Big data is a collection of data from traditional and digital sources inside and outside of a company that represents a source for ongoing discovery and analysis. Some people like to constrain big data to digital inputs like web behaviour and social network interactions, however we cannot exclude traditional data derived from product transaction information, financial records and interaction channels, such as call centre and point-of-sale. All of that is big data too, even though it may be dwarfed by the volume of digital data that is now growing at an exponential rate. In defining big data it is very important to understand the mix of unstructured and multi-structured data that comprises the volume of information.
Unstructured data comes from information that is not organized or easily interpreted by traditional databases or data models, and typically, it is text heavy. Metadata, Twitter tweets, and social media posts are good examples of unstructured data.Multi-structured data refers to a variety of data formats and types and can be derived from interactions between people and machines, such as web applications or social networks. A great example of this would be web log data, which includes a combination of text and visual images along with structured data like form or transactional information.
Every enterprise needs to fully understand big data – what it is to them, what it does for them, and what it means to them. The importance of big data is immense, this can be achieved through a multitude of different features which offer a broad spectrum within organisations, examples of these could be a data analysis tool, data warehouse testing, data asset management and comparative data analysis all of which provide interactive aids in the big data phenomenon.

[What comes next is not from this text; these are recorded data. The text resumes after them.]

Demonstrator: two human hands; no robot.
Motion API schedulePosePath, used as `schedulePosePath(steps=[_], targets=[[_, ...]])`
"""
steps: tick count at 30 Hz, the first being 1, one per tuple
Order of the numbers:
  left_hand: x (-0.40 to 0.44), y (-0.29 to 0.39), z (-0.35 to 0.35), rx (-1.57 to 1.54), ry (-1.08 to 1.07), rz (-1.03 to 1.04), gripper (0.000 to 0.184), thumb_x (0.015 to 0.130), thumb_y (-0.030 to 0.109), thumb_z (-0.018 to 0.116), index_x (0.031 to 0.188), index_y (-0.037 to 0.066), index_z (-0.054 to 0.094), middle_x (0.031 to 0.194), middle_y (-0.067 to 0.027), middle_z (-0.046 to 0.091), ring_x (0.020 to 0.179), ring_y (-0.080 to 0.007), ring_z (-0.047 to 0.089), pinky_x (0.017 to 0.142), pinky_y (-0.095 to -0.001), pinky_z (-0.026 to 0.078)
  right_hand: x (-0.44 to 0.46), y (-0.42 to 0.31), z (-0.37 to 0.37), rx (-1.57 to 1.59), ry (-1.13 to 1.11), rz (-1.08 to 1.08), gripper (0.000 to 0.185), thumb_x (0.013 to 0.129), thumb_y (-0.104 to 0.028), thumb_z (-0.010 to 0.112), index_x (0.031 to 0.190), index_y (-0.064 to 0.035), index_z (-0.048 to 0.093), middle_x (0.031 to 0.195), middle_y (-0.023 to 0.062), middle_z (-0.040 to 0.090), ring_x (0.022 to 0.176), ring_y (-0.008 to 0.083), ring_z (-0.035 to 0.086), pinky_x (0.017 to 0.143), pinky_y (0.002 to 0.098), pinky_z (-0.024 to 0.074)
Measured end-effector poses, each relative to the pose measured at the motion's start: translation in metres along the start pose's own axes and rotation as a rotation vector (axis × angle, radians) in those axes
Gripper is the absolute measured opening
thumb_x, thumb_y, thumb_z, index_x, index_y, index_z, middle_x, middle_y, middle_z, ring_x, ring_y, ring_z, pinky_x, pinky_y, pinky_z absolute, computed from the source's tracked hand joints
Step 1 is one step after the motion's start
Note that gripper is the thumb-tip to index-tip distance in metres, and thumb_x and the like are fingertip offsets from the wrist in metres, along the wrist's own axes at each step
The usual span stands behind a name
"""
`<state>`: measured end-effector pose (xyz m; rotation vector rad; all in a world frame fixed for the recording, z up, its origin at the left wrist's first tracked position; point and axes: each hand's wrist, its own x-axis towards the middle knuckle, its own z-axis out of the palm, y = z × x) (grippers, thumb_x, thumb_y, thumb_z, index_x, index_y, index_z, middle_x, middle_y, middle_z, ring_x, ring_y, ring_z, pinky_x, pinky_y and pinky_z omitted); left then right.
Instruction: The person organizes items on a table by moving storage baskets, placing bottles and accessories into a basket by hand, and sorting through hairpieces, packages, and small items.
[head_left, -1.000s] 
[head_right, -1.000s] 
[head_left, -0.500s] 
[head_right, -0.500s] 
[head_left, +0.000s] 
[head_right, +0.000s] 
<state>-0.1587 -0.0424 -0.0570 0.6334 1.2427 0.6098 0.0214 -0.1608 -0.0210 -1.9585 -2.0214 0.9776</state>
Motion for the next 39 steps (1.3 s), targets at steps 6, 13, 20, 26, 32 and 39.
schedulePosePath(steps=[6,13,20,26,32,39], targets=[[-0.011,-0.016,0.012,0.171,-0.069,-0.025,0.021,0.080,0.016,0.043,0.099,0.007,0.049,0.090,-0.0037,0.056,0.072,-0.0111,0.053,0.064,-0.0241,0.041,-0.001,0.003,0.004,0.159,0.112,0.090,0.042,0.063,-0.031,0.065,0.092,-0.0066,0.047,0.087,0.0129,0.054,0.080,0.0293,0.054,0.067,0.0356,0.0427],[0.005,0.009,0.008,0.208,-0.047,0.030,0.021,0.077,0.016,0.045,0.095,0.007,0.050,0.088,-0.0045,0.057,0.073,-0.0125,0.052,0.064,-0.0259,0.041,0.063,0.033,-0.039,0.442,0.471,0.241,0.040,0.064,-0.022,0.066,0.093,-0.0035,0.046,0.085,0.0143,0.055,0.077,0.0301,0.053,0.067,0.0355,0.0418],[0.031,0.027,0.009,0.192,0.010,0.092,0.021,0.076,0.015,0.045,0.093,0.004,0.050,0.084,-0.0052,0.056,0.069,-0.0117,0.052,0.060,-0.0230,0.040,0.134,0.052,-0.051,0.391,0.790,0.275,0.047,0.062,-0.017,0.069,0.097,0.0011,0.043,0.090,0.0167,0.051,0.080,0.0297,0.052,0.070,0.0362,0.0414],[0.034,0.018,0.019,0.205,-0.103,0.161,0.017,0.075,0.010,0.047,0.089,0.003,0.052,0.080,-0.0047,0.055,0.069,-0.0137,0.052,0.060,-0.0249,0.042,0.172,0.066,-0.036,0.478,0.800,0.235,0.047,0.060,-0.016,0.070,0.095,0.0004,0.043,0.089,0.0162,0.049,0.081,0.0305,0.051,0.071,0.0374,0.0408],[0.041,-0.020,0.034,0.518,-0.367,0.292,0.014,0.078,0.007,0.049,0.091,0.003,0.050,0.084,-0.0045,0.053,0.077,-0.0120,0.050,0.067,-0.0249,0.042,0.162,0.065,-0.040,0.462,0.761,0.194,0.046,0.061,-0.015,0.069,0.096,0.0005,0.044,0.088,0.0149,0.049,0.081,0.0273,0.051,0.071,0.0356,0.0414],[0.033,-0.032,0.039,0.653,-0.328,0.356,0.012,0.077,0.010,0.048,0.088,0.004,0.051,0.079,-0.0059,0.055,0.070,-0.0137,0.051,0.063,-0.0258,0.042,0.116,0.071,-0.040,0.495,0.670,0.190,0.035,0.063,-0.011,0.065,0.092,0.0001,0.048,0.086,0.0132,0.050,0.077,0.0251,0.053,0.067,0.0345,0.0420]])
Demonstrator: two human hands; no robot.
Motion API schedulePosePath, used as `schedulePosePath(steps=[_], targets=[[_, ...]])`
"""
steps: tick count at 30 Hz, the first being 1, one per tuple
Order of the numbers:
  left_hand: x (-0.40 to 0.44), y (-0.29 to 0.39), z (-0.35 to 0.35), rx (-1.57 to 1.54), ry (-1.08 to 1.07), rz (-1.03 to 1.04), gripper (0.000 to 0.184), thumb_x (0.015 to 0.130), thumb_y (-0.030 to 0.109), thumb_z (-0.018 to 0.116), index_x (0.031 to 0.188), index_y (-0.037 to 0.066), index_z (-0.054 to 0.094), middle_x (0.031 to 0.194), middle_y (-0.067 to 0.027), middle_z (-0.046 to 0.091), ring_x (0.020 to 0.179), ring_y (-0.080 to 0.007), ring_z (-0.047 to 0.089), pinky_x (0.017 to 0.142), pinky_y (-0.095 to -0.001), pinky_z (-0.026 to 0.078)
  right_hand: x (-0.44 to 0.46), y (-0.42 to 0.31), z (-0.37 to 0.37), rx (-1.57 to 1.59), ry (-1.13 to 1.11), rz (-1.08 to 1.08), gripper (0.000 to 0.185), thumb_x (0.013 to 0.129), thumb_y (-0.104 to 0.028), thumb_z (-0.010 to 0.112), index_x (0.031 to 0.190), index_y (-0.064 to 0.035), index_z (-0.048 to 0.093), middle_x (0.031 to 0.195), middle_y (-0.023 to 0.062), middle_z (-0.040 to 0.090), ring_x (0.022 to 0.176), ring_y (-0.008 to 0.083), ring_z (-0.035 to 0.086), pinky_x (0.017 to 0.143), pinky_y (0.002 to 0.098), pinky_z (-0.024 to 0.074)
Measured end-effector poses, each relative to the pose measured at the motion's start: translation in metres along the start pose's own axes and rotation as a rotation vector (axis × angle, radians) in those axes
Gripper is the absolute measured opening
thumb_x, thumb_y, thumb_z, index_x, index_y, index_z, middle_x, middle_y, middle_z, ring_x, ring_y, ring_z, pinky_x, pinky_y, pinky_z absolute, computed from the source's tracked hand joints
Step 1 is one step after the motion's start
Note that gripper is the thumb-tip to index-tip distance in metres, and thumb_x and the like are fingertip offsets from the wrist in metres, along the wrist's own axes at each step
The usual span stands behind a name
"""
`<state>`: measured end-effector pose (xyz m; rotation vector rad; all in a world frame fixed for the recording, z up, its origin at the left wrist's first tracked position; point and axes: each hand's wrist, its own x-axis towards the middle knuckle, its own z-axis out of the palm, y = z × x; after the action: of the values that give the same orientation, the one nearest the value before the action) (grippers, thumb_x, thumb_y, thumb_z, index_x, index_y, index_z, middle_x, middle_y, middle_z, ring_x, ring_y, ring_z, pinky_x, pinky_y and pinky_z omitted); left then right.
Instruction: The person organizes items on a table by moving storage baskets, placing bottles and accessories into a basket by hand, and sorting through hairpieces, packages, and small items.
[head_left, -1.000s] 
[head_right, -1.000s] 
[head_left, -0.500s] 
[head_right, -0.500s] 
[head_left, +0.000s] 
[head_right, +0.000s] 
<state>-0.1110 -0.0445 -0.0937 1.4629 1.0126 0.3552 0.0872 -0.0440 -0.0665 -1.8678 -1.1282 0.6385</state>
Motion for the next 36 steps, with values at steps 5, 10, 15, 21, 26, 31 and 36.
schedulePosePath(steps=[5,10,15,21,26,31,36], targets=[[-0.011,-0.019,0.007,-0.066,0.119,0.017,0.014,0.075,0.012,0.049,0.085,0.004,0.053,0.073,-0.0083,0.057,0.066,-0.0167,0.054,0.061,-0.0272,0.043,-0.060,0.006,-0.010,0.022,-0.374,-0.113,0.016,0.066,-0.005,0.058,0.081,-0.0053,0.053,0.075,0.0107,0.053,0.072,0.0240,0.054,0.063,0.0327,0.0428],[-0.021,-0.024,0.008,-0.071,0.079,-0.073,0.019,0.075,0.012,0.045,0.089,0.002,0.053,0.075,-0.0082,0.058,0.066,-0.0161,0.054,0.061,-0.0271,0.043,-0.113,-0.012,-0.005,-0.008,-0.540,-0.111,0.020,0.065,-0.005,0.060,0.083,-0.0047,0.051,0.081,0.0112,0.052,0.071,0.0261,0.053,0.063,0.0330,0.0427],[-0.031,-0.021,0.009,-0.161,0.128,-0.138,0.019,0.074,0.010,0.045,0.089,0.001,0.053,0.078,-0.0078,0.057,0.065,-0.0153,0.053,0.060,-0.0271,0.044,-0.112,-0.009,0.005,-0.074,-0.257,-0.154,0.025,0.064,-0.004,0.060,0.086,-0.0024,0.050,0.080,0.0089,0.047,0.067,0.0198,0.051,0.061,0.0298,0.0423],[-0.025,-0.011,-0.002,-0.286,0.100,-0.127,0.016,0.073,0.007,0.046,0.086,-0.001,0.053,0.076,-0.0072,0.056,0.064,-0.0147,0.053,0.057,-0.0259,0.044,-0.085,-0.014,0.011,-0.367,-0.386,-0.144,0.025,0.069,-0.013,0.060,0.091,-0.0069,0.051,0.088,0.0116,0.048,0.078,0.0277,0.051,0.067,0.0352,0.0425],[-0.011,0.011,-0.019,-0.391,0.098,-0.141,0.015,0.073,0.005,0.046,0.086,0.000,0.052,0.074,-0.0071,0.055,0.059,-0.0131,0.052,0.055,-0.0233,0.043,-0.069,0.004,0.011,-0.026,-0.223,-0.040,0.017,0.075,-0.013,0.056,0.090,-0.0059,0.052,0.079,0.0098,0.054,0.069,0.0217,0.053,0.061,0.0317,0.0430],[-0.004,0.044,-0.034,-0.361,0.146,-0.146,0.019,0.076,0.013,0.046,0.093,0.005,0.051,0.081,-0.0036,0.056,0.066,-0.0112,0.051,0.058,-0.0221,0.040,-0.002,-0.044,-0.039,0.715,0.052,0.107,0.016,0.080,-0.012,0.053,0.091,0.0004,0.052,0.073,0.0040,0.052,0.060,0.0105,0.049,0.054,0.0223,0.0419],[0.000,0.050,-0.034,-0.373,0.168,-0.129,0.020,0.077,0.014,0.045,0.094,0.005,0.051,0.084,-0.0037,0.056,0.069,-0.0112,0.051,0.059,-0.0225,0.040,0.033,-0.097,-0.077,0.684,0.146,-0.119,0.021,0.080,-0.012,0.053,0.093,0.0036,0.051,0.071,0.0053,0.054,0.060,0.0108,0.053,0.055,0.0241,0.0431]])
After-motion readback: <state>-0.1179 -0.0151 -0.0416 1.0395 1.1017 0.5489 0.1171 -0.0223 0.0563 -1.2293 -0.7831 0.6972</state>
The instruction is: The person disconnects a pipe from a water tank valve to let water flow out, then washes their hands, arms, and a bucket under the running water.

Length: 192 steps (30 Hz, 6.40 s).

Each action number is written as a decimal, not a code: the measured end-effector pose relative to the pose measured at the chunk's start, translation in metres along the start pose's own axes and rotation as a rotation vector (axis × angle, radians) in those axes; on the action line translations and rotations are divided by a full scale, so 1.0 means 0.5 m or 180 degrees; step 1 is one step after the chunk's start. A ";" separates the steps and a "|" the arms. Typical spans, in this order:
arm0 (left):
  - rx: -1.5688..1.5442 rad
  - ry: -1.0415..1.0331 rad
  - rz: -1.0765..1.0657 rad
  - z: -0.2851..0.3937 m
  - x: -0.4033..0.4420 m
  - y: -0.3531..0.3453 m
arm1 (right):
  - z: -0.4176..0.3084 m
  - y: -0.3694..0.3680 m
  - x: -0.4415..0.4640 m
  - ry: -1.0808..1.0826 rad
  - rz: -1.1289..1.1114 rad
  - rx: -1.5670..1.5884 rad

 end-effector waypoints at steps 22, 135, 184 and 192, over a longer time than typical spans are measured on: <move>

Information is arguably the most important fuel businesses run on. Intellectual property such as patents, institutional knowledge collected and stored by employees, sentiment gleaned from millions of social media posts, and consumer insights from the analysis of myriad online transactions are just a few examples of information assets companies leverage today. Companies all over the world need to wake up to the reality that information governance is more important in the era of big data than it was beforehand. New big data tools leveraging technology such as Hadoop can process and analyse high volumes of data at reasonable costs, creating business intelligence that companies can use for competitive advantage. The beauty of Hadoop is that business users can keep everything which is crucial because organisations do not want to archive or delete meaningful data.
Ok this brings us on nicely to “what is meaningful data” or “how does a company know what data is meaningful”, Business Intelligence or (BI) programs can make sense of structured data, giving companies a good – or even exact – sense of what data is meaningful. The percentage of a companies information volume that consists of structured data is surprisingly fairly small, so information hoarding in order to leverage big data tools may work in the structured data world, but will not work in the broader information world that includes unstructured content, most of which is duplicate information or unnecessary (think of all the junk and transitory email). You might ask, how do we know what to delete?, well according to the experts the current methods of information classification are inconsistent and do not scale well. The most deleted content? Email which is broadly time-based deletion, meaning that companies delete email after a certain amount of time, this ultimately could lead to deleting valuable information. What is needed is a way to analyse information automatically, with some human review to judge its business value. While BI has gained mainstream traction in the structured data world, content analytics have not yet in the unstructured content world. What companies must understand is that big data and the intelligence it can deliver is good and worthy of embracing, and that effective information governance not only helps make business operations more efficient, but very importantly mitigates risk. Most organizations are so busy just trying to manage structured information that they haven’t yet addressed unstructured content , much less given enough attention to litigation risk associated with information. Now is the time.